Tiene aspecto de chaval, compañero de colegio, de aquellos a los que dábamos collejas porque no jugaban al fútbol y no peleaban. Pero es el soldado Manning, el hombre que ha sido capaz de desvelar las reglas del juego del Estado más poderoso de la tierra. Luego viene su instrumentalización, su soledad, su sufrimiento. Celda de castigo, luz permanente, humillación reiterada. Un traidor. ¿Un traidor a qué, a quiénes? Un héroe de nuestro tiempo al que en el futuro se dedicará libros, y él ya no estará porque le habrán matado.
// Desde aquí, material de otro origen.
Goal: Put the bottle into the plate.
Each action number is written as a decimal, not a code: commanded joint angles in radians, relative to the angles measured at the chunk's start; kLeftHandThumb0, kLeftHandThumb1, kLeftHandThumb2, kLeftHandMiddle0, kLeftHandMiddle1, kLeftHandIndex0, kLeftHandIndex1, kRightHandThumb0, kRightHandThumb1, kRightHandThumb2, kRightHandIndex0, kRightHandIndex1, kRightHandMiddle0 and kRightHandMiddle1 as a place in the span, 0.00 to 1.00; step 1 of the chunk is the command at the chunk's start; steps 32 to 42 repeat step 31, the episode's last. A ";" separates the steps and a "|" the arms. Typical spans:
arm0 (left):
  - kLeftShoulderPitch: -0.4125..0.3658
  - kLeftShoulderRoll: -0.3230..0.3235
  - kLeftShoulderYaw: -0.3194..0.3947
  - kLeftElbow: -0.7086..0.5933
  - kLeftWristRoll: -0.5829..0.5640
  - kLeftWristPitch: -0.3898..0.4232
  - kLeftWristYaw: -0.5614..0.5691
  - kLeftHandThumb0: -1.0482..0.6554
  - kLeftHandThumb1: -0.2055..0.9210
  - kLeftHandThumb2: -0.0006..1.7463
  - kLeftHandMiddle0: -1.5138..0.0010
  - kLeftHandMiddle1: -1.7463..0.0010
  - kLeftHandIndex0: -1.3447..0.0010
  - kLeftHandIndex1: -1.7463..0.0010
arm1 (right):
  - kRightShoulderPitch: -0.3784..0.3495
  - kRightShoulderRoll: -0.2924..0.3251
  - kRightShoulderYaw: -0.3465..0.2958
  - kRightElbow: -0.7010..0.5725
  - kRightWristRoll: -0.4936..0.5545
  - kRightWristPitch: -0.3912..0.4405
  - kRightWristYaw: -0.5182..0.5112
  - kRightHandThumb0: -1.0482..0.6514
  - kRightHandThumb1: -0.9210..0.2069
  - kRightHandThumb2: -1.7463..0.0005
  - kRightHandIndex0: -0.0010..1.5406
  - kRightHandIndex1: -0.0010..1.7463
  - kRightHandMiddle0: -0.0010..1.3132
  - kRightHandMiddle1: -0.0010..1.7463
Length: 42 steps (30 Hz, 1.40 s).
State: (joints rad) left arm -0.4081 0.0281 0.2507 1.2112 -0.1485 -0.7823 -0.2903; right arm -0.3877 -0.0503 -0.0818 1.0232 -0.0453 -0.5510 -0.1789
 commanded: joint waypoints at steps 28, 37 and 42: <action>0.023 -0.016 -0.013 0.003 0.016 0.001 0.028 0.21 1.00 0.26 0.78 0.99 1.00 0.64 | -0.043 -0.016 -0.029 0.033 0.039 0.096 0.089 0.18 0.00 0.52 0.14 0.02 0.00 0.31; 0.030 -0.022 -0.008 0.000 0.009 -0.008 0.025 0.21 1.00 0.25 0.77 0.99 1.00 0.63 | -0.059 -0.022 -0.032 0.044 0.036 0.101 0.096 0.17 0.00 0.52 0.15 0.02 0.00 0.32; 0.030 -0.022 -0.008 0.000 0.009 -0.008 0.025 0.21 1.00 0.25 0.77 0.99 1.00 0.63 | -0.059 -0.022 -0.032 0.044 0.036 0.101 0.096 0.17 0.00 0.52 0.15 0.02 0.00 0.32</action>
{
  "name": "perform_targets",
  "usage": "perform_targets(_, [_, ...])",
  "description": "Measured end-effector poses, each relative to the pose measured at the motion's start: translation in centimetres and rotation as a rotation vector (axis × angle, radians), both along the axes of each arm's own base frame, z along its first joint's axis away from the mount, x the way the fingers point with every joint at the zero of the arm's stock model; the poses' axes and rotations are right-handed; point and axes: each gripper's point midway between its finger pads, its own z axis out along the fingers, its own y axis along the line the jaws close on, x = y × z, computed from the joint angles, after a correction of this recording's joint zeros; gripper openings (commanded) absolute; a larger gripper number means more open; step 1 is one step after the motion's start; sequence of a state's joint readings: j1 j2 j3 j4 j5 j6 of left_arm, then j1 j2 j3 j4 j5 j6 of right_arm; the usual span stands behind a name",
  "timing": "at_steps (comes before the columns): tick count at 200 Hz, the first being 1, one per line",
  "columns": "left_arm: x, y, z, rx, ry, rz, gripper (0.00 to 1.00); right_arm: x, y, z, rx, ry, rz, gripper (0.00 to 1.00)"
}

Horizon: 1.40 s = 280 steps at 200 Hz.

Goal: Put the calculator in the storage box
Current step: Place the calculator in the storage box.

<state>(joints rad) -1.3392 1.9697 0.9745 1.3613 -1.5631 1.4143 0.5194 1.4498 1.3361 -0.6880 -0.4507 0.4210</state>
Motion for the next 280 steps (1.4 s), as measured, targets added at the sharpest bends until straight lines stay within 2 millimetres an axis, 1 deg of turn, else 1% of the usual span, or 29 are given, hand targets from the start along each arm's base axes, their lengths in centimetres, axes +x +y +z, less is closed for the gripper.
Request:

Y tendrá a sus padres recriminándole su actitud, tan escasamente patriótica, porque defender al verdugo, al asesino es un ejercicio de asunción varonil del ejército. Recuerdo cuando hace muchos años, allá por los 60, se descubrió que determinados intelectuales y revistas progres las pagaba la CIA. Fue una conmoción y aún es conocida como el affaire Rampart, la revista que lo puso a la luz. Me conmueve la atrocidad que se está cometiendo con ese héroe de nuestro tiempo, con su aspecto desolado de víctima de un engranaje que le supera. Cuando todos esos paniaguados se refieren a Zola y el caso Dreyfus, siento como si se orinaran sobre esta historia real, que es la suya, y que parece pertenecer a otro mundo.
Cuenta Peirón que Manning intentó contactar con los grandes diarios de la libertad norteamericana, pero que pequeños incidentes impidieron llegar a ellos. Seamos sinceros y reconozcamos la realidad. No estamos en el Watergate, ni siquiera en los 60; estamos viviendo la época más siniestra de la información. La completa manipulación de todo lo que leemos, vemos en la tele y recibimos en internet. El soldado Manning tiene un valor que tardaremos en entender, porque es el hombre frente al Estado todopoderoso y criminal. Sin la guayabera y la bolsa de la compra hizo algo similar a ponerse delante de los tanques de la plaza de Tiananmen. No se engañen, el Estado norteamericano le castigó con la misma brutalidad que al chino anónimo.